Common neurodegenerative diseases, Alzheimer's disease, and Parkinson's disease, both appear in the late stage of cognitive dysfunction, which brings a heavy burden to many individuals and families. With the development of medicine, people's research on neurodegenerative diseases has continued to deepen, and multi-channel and multi-targeted treatment has been used to improve the symptoms of patients with neurodegenerative diseases. Verbasic glycoside is the active ingredient of Rehmannia glutinosa, Cistanche, Forsythia, and other traditional Chinese medicines.

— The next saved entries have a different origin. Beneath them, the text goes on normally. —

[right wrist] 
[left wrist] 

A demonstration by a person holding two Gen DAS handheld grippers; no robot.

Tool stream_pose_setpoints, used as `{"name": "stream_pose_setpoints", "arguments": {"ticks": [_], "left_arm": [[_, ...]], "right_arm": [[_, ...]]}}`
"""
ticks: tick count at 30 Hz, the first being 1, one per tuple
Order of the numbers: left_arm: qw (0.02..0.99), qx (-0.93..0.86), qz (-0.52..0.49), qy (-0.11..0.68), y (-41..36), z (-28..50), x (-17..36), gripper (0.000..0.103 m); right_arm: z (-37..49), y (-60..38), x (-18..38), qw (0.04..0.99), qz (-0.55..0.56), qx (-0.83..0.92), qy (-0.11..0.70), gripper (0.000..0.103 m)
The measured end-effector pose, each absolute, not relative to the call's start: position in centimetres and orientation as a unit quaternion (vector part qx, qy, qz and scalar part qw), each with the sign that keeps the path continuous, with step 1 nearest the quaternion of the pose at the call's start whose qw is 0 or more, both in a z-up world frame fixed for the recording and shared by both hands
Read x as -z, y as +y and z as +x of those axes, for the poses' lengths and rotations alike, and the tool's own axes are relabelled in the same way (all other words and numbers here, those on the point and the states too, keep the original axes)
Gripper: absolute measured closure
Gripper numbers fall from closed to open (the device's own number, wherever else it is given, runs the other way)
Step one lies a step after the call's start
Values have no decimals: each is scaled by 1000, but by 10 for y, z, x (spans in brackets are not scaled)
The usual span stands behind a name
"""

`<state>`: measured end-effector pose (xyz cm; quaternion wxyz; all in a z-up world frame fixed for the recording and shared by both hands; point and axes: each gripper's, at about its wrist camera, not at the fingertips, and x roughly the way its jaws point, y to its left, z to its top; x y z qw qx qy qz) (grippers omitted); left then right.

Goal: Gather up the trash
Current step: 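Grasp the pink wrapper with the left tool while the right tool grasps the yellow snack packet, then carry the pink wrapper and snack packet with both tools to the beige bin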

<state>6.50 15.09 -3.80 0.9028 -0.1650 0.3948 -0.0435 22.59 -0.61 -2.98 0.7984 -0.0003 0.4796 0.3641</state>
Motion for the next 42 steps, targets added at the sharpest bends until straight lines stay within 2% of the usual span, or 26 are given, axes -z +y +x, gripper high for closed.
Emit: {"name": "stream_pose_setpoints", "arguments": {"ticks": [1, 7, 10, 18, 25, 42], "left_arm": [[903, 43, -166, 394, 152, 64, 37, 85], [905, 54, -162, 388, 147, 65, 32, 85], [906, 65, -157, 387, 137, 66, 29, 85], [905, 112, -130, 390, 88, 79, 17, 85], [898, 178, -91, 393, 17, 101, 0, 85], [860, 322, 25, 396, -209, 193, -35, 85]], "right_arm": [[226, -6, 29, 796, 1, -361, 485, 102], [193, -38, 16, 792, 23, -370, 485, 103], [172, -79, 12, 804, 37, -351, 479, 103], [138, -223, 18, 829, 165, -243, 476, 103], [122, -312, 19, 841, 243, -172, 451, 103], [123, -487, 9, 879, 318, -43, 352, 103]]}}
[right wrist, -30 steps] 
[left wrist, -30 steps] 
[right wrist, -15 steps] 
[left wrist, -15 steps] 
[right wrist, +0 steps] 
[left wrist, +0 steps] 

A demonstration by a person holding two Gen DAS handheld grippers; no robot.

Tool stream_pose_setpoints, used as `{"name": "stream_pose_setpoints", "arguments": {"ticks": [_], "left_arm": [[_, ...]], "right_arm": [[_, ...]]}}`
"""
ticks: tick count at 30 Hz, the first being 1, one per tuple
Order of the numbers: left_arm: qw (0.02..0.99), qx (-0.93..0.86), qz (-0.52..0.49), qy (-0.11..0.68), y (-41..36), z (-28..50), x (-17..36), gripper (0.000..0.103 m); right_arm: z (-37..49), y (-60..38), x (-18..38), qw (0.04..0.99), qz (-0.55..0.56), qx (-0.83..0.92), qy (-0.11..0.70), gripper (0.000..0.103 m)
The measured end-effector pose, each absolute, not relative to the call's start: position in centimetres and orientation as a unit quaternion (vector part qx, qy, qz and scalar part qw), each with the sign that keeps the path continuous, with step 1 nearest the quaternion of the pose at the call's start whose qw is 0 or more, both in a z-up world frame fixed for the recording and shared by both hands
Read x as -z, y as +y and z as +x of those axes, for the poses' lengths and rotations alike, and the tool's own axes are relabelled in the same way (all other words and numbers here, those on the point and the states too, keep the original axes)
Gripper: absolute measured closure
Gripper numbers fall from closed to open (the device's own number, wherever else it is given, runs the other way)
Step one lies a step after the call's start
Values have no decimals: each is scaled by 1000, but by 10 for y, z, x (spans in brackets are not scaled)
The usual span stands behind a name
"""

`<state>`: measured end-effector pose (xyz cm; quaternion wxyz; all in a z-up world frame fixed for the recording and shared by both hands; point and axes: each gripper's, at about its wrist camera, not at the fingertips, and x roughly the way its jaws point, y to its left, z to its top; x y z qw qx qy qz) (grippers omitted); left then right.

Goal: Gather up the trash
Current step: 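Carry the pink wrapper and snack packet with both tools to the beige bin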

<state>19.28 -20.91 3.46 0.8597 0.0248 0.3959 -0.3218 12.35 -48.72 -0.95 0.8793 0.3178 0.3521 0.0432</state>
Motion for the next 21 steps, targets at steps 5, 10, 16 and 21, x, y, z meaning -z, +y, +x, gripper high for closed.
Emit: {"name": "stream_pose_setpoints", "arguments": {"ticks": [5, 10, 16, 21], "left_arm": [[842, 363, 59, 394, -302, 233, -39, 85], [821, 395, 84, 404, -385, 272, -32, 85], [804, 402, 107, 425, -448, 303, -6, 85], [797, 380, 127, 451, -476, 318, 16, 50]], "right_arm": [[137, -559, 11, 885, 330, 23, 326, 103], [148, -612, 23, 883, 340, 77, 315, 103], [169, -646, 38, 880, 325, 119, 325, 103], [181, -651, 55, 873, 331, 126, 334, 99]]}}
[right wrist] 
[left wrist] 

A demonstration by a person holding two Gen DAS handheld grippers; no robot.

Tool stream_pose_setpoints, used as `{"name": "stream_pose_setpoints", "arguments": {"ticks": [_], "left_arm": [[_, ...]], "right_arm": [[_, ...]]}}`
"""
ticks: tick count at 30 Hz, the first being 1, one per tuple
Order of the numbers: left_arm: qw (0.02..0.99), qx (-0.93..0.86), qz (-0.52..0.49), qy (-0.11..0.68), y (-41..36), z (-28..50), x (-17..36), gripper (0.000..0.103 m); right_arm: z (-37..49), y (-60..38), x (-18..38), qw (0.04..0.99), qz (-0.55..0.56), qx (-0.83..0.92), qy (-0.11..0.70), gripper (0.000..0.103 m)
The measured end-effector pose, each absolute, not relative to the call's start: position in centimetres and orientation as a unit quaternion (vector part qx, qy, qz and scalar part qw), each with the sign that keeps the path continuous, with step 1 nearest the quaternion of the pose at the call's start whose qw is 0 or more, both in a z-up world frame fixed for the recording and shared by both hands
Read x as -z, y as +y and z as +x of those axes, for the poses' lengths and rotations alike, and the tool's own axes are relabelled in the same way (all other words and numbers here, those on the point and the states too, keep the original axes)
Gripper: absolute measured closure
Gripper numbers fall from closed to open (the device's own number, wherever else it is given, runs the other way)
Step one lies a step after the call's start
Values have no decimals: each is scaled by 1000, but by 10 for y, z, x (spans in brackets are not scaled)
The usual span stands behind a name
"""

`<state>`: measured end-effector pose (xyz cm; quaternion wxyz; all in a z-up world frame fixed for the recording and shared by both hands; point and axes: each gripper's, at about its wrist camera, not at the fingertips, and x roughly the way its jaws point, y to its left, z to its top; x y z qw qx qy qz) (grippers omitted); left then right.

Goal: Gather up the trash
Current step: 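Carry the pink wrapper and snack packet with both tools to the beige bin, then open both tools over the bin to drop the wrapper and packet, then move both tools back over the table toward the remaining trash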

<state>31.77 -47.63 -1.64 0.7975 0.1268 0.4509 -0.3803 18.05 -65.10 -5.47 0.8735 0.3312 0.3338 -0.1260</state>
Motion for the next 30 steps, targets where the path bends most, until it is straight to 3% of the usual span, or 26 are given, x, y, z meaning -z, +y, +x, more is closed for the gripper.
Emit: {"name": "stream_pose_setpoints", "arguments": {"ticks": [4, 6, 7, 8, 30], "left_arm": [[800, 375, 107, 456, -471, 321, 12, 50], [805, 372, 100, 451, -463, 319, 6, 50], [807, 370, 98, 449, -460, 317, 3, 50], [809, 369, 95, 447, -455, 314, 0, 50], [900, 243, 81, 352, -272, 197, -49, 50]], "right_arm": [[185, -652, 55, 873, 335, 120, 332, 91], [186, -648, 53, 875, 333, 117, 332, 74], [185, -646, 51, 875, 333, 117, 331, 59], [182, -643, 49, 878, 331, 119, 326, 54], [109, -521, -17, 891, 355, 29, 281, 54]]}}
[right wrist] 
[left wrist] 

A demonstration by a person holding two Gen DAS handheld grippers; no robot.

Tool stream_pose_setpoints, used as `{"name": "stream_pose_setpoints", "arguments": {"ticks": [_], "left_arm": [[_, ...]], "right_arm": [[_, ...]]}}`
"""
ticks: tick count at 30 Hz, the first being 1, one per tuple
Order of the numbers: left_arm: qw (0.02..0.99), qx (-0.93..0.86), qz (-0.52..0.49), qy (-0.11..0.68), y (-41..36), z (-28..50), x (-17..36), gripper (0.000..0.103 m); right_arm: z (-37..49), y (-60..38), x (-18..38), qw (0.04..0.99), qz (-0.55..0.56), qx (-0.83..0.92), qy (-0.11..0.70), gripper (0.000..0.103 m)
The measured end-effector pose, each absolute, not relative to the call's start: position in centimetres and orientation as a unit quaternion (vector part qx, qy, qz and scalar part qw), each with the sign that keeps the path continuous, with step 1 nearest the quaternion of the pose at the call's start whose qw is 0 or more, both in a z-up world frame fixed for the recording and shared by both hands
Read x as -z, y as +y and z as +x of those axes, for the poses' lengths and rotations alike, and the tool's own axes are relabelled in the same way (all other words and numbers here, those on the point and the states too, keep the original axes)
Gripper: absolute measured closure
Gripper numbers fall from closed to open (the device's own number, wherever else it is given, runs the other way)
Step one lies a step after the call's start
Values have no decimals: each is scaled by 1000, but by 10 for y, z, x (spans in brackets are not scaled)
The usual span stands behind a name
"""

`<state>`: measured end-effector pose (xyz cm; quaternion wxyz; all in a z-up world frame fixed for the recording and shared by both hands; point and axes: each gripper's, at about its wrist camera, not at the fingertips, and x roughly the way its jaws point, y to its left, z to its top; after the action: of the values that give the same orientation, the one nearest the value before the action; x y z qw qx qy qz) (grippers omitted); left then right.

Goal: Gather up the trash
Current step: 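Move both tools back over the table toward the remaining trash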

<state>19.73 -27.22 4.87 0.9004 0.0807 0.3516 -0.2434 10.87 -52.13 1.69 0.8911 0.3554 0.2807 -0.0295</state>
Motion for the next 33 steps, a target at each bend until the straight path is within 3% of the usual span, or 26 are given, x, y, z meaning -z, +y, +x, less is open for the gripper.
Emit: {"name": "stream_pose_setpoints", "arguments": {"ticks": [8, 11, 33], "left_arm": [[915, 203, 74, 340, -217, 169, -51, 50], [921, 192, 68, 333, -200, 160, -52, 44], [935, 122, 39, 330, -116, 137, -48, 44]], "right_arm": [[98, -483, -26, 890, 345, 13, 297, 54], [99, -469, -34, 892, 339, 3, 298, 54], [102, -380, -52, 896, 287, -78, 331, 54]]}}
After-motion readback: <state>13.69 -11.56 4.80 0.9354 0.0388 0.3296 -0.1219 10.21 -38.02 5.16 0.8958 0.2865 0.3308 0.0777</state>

It antagonizes neurotoxicity mediated by amyloid, glutamate, and peroxynitrite ions through signal transduction such as Nrf2, ERK, and PI3K/Akt. Inhibits mitochondrial pathway apoptosis; regulates immune function and inhibits inflammation through NF-κB and TAK-1/JNK/AP-1 signal transduction; also regulates autophagy. Therefore, verbascoside shows good therapeutic prospects in Alzheimer's disease and Parkinson's disease and is a class of drugs with potential for development.